5.31.02 PHILADELPHIA PHILLIES vs MONTREAL EXPOS

Late one afternoon this week the television at Dicky’s, our neighborhood watering hole, was tuned to the YES channel, which apparently stands for something like Yankees Every Second. They were replaying the original broadcast of a game from 1978 in which Ron Guidry struck out 18 Angels. And while I couldn’t give two craps about Ron Guidry or the 1978 New York Yankees or anything having to do with them for that matter, it was hard not to get sucked in. For those of us without regular access to cable TV and the wonders of ESPN Classic, see, watching a game from 1978 can be a startling experience.

For one thing, the screen is completely empty. There’s no box in the top corner containing the score, the count, the number of outs, or a graphical representation of the number and position of any men on base. Nor does the display intermittently shrink to half its normal size to accommodate scrolling scores and notes from other games in progress. There’s just, well, the game, from a noticeably conscribed number of camera angles, annotated every so often by a few simple words in yellow Helvetica across the bottom of the screen: “Ron Guidry career high 13 strikeouts,” for example. And, not to sound stuffy and reactionary and insufferably purist, but it’s a lovely thing, this broadcast of a baseball game reduced to a broadcast of a baseball game and nothing more. There’s an economy to it, an elegance, and the languid quietude that was once associated with a day at the ballpark. I ate it up.

Funny thing about Veterans Stadium. My friend Bill who was here on a working holiday and I took the subway from downtown and followed the Phillies fans up the stairs and there it was, in all its featureless, monolithic glory. The Vet. The most maligned and longest loathed park in baseball, and not without reason. You got your cookie-cutter, circular, multipurpose construction. You got your imposing, soulless, quasi-fascist architecture. You got your upper deck that’s steeper and higher than the Matterhorn, and your views of nothing, save the upper deck across from you. You got your artificial turf. What I mean to say is, you’ll get no argument from me. The place is awful. But there’s more to the story than that.

We could tell when we went up to the ticket windows. There was the usual array of different sections and different prices, but for the same eight dollars that would buy you a 700-level seat—seven hundred level?—you could instead get something called a general admission ticket. And the general admission ticket is a refreshing and wonderful thing, as it basically amounts to a tacit acknowledgement by Phillies management that when your stadium is consistently running at one-third capacity, fans should be treated like the proverbial thousand-pound gorilla: you let him sit wherever he wants. In stark contrast to the treatment afforded fans by the ticket nazis in places like, oh, Pittsburgh, to name one, the attitude at the Vet could hardly be more laissez-faire. Except for the very bottom sections of the infield lower level, we pretty much had the run of the place for eight bucks.

Such contrasts continued inside.
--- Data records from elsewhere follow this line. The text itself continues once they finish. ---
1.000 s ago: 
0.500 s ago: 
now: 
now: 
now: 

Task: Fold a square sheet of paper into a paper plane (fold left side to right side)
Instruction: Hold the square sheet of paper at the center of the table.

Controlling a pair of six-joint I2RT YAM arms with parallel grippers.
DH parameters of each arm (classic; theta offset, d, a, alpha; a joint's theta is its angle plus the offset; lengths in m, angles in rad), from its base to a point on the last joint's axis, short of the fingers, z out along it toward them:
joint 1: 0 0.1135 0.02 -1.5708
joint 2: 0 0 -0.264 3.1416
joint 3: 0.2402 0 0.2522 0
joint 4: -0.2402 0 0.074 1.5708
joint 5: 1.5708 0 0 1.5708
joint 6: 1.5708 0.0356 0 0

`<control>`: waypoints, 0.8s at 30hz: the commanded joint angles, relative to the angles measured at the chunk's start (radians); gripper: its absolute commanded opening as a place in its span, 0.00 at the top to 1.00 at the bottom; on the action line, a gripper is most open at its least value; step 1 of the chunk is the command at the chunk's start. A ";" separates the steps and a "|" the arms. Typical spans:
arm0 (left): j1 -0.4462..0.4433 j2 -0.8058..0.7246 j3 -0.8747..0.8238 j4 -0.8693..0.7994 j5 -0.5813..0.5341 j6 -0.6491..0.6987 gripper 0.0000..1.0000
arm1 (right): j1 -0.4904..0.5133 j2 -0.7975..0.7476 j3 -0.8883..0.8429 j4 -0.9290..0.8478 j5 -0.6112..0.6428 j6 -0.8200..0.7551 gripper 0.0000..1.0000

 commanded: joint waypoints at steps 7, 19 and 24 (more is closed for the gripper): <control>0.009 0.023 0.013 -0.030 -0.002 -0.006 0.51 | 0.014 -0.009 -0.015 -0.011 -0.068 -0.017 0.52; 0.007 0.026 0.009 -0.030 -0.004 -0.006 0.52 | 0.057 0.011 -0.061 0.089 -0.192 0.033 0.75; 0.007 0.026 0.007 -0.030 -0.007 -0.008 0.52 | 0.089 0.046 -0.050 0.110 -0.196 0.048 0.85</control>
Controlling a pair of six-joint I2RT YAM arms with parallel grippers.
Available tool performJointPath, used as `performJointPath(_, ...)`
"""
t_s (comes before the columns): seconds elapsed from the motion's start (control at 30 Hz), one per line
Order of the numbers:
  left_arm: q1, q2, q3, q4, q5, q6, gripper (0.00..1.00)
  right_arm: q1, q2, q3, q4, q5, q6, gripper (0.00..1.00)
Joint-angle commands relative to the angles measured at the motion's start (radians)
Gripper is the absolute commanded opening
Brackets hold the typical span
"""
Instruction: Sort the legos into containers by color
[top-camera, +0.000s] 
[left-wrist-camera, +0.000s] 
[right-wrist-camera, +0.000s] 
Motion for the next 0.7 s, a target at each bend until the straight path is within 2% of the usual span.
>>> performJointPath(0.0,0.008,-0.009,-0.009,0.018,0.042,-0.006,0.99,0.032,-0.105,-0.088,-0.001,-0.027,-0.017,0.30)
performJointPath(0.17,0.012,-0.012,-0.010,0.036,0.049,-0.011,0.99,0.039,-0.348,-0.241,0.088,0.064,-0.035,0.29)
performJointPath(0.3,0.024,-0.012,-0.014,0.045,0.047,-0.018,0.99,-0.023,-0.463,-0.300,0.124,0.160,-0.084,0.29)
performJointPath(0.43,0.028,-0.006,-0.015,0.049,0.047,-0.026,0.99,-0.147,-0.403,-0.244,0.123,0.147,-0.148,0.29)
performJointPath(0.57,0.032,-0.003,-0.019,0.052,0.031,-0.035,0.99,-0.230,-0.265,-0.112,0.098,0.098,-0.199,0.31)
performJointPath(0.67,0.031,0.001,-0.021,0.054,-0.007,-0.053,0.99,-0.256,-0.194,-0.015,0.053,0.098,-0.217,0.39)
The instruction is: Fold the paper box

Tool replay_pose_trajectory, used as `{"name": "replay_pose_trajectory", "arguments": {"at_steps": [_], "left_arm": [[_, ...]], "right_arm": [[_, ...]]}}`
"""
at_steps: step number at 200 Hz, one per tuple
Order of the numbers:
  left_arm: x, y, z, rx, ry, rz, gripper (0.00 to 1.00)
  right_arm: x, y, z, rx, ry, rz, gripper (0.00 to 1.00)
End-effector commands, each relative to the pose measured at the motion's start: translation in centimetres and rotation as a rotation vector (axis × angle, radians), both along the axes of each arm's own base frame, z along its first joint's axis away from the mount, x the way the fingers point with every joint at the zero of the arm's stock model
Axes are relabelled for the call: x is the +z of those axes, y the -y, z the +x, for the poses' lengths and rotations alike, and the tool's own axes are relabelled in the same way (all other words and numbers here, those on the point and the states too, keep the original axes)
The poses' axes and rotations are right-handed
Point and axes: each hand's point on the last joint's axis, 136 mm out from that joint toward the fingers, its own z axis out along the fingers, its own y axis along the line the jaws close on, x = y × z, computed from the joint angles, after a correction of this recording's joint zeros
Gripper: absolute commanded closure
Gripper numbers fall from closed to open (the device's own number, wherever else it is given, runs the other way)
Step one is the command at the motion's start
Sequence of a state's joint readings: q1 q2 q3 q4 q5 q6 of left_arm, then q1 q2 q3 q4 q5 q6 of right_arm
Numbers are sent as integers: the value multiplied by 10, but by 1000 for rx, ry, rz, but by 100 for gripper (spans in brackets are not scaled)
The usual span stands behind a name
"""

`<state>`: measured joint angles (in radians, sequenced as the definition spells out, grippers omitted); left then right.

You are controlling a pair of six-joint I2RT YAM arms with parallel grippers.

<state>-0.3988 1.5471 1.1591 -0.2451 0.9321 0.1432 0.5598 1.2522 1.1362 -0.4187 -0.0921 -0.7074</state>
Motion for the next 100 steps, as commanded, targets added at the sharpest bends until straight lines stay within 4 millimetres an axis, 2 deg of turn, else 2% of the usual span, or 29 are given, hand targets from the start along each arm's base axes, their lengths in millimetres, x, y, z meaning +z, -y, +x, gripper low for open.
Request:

I didn’t see any sushi or taco stands, but we did find excellent, grown-up sized, all-beef hot dogs for three dollars. The public announcement system didn’t sound like the local megaplex cranking the latest eight-channel, dynamic digital Bruckheimer disaster, but rather, sounded like a stadium P.A. The scoreboard did not tell us when to cheer, and there was no fake noise-meter with the arrow bumping into the red when we did. There were no commercials, there was no sweeping skyline to gaze at, there was nothing to distract from what we’d all come for. There was just, well, a ballgame. Nice, kinda.

Hell, even that Nexturf stuff they put down last season looks pretty good, at least until the lights come on and it takes on that peculiar sheen. And Philly fan is an absolute riot. Jesus do they hate Scott Rolen here. And how they love young Jimmy Rollins, no matter how many times he strikes out swinging at pitches over his head (three tonight, by my count). And Jeremy Giambi, recently arrived from Oakland and hailed as the Phillies’ savior, and acting like it too, blasting a three-run homer in the second to help his new team close within one after the Expos took a 5–0 lead in the first with a double, two walks and a pair of home runs off Brandon Duckworth.

Duckworth settled down and the Phillies actually made a game of it, a Pat Burrell solo shot in the eighth again bringing the Phils within a run after three more Expos runs had made it 8–6. It was quite a scene going into the bottom of the ninth, the P.A. blaring Motley Crue and honest-to-god flashes of lightning crackling above our heads; I’ve certainly never seen a more pumped group of 15,000 people at an Expos game.

Things got livelier still when Vladimir Guerrero overthrew second base and allowed pinch-hitter Tomas Perez to cruise into third with a one-out triple. Jimmy Rollins struck out again, though, and Marlon Anderson, who’d been making terrific plays all night at second base and contributed a two-run shot in the seventh, popped up harmlessly to center to end the game.

FINAL SCORE: EXPOS 8, PHILLIES 7

LIFE DURING WARTIME: Hey! They actually checked my camera bag!